EXERCISE DESCRIPTION:
In your reply, reproduce the lines from the first one below to the line containing "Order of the", inclusive, exactly as they stand.

EXTRACTED MATERIAL: Begin

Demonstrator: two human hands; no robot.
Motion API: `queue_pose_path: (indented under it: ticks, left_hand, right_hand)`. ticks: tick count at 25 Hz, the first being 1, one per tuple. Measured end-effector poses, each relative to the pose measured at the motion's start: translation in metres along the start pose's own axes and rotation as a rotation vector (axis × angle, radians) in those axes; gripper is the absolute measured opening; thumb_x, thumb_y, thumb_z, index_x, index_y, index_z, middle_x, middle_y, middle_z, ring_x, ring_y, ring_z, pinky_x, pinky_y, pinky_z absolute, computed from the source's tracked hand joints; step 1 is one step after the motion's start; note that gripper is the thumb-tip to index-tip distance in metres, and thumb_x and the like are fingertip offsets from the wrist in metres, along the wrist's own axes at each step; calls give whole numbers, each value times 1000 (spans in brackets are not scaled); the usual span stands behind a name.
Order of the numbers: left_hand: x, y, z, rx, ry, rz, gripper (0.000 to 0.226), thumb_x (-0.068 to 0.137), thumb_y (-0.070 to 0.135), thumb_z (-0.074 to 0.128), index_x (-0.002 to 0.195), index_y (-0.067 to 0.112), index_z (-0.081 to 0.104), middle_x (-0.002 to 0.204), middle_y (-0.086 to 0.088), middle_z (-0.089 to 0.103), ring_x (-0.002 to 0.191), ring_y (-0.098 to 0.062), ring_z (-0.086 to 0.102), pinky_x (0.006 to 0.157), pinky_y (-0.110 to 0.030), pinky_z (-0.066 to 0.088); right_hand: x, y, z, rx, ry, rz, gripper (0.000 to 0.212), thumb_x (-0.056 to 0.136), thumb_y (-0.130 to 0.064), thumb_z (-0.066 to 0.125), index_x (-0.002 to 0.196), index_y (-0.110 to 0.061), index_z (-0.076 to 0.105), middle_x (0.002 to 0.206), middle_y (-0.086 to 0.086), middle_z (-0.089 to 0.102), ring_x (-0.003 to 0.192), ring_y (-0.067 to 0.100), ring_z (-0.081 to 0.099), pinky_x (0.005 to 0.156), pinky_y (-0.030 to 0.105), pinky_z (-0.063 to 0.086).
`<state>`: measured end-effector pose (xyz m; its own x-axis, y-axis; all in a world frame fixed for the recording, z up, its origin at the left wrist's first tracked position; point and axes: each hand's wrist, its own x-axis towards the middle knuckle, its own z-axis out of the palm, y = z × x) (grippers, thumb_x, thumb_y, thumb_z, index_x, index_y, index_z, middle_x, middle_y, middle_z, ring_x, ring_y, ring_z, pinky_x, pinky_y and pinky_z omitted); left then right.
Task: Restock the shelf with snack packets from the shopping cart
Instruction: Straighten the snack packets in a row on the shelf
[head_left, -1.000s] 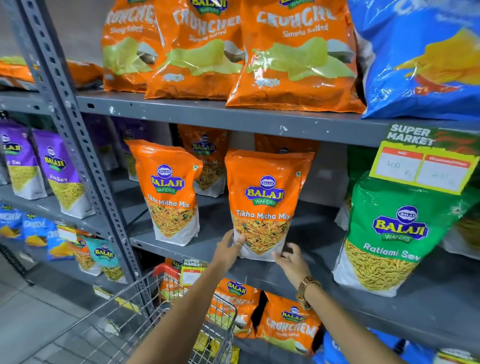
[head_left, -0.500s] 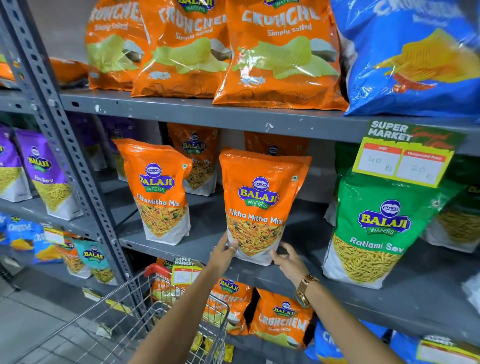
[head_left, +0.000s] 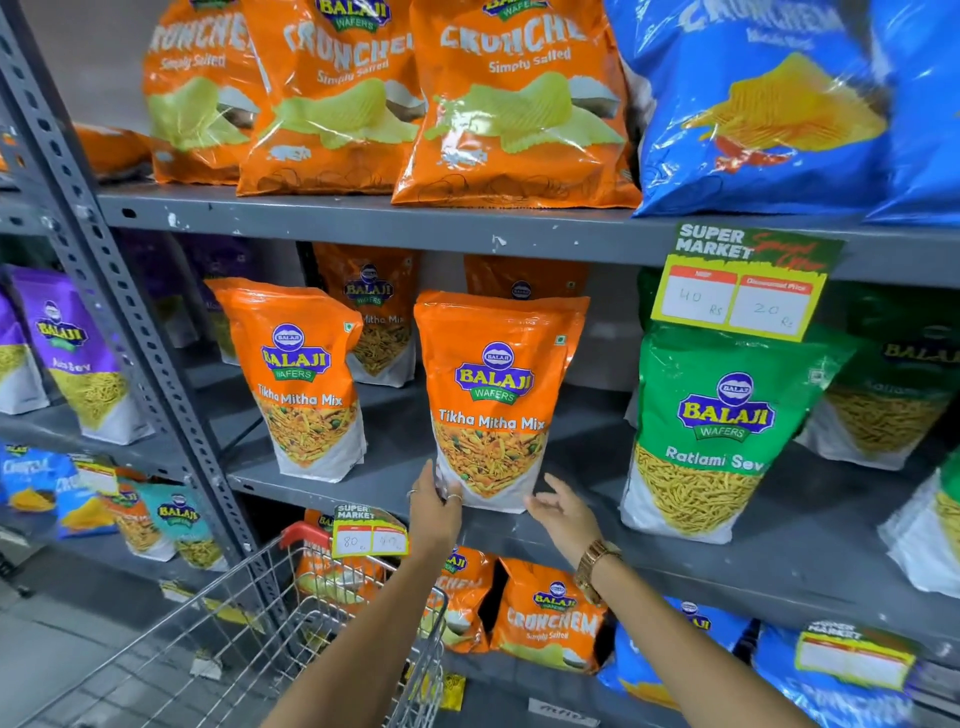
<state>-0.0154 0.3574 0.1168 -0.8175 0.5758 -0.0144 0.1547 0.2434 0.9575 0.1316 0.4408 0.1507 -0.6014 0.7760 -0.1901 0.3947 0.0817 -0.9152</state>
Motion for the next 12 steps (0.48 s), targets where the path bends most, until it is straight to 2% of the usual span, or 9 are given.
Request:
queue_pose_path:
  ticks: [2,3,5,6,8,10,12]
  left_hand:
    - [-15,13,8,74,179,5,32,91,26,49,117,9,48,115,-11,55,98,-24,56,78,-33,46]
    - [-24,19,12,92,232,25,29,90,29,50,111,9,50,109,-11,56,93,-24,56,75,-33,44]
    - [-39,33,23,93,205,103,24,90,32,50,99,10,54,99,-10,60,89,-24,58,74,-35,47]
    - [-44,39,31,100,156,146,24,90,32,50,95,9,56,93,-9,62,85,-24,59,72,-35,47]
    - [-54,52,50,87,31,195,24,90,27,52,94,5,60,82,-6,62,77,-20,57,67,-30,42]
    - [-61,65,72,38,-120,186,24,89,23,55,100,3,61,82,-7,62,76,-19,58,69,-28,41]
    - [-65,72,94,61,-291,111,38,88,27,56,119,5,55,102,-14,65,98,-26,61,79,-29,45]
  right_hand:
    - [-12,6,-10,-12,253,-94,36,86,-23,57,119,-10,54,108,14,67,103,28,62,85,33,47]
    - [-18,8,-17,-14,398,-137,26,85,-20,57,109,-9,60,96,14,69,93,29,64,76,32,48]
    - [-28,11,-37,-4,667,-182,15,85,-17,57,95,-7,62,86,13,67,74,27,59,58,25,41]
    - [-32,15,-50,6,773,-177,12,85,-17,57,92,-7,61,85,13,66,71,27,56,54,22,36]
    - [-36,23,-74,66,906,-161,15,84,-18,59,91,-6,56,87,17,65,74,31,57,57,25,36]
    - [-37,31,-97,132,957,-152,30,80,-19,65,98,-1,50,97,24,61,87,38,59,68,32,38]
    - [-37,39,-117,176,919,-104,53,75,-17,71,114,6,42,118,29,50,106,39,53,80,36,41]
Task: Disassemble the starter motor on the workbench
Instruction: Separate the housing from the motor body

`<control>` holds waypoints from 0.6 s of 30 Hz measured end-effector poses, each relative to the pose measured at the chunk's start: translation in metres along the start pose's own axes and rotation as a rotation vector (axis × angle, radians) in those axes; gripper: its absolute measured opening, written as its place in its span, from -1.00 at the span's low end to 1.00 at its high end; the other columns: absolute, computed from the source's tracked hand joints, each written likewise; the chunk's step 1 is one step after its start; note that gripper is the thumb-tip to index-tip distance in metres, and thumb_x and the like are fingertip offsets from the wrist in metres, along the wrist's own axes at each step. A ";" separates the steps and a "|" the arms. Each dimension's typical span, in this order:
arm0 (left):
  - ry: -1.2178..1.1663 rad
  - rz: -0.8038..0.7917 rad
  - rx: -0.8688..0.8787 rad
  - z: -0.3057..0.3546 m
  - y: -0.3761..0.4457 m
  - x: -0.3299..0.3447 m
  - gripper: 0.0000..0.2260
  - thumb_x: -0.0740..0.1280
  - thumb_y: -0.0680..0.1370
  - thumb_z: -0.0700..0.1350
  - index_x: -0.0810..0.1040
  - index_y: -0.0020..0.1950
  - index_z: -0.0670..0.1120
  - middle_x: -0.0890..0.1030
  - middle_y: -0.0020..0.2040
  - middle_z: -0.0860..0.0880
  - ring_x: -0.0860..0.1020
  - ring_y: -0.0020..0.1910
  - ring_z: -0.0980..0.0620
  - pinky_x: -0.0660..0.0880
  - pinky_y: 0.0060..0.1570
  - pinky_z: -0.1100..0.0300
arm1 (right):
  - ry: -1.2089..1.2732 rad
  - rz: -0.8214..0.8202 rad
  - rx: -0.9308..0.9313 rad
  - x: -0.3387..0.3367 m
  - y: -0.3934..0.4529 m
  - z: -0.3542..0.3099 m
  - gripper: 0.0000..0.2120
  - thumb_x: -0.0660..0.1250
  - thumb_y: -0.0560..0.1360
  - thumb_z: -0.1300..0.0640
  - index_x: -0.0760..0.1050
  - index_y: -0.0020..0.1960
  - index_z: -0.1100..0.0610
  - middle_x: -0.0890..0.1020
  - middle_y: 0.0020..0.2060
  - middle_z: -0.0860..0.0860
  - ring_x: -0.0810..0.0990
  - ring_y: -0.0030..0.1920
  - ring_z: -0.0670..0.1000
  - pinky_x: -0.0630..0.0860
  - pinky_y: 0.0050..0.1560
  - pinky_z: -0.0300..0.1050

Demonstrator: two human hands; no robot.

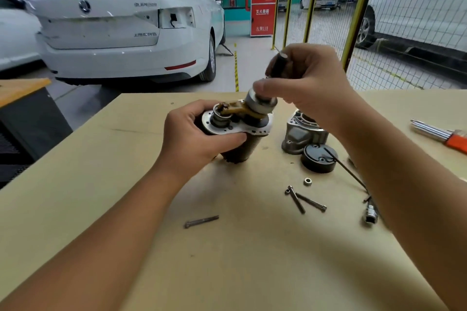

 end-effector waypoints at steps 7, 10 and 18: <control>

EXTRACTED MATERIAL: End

RESPONSE BELOW:
Demonstrator: two human hands; no robot.
Motion API: `queue_pose_path: (indented under it: ticks, left_hand, right_hand)`. ticks: tick count at 25 Hz, the first being 1, one per tuple. Measured end-effector poses, each relative to the pose measured at the motion's start: translation in metres along the start pose's own axes and rotation as a rotation vector (axis × angle, radians) in those axes; gripper is the absolute measured opening; thumb_x, thumb_y, thumb_z, index_x, index_y, index_z, middle_x, middle_y, middle_z, ring_x, ring_y, ring_z, pinky_x, pinky_y, pinky_z absolute, computed from the source's tracked hand joints; step 1 is one step after the motion's start; note that gripper is the thumb-tip to index-tip distance in metres, and thumb_x and the like are fingertip offsets from the wrist in metres, along the wrist's own axes at each step; calls give whole numbers, each value times 1000 (spans in brackets are not scaled); the usual span stands behind a name.
Order of the numbers: left_hand: x, y, z, rx, ry, rz, gripper (0.000 to 0.226), thumb_x (-0.068 to 0.137), thumb_y (-0.070 to 0.135), thumb_z (-0.074 to 0.128), index_x (-0.002 to 0.195), index_y (-0.067 to 0.112), index_z (-0.081 to 0.104), middle_x (-0.002 to 0.204), middle_y (-0.086 to 0.088), middle_z (-0.089 to 0.103), ring_x (-0.002 to 0.191), ring_y (-0.098 to 0.062), ring_z (-0.086 to 0.102), pinky_x (0.006 to 0.157), pinky_y (-0.110 to 0.030), pinky_z (-0.066 to 0.088); right_hand: x, y, z, rx, ry, rz, gripper (0.000 to 0.212), thumb_x (-0.056 to 0.136), thumb_y (-0.130 to 0.064), thumb_z (-0.066 to 0.125), index_x (-0.002 to 0.196), index_y (-0.110 to 0.061), index_z (-0.076 to 0.105), middle_x (0.002 to 0.206), middle_y (-0.086 to 0.086), middle_z (-0.089 to 0.102), ring_x (-0.003 to 0.192), ring_y (-0.067 to 0.100), ring_z (-0.081 to 0.099), pinky_x (0.005 to 0.156), pinky_y (-0.030 to 0.105), pinky_z (-0.063 to 0.086).

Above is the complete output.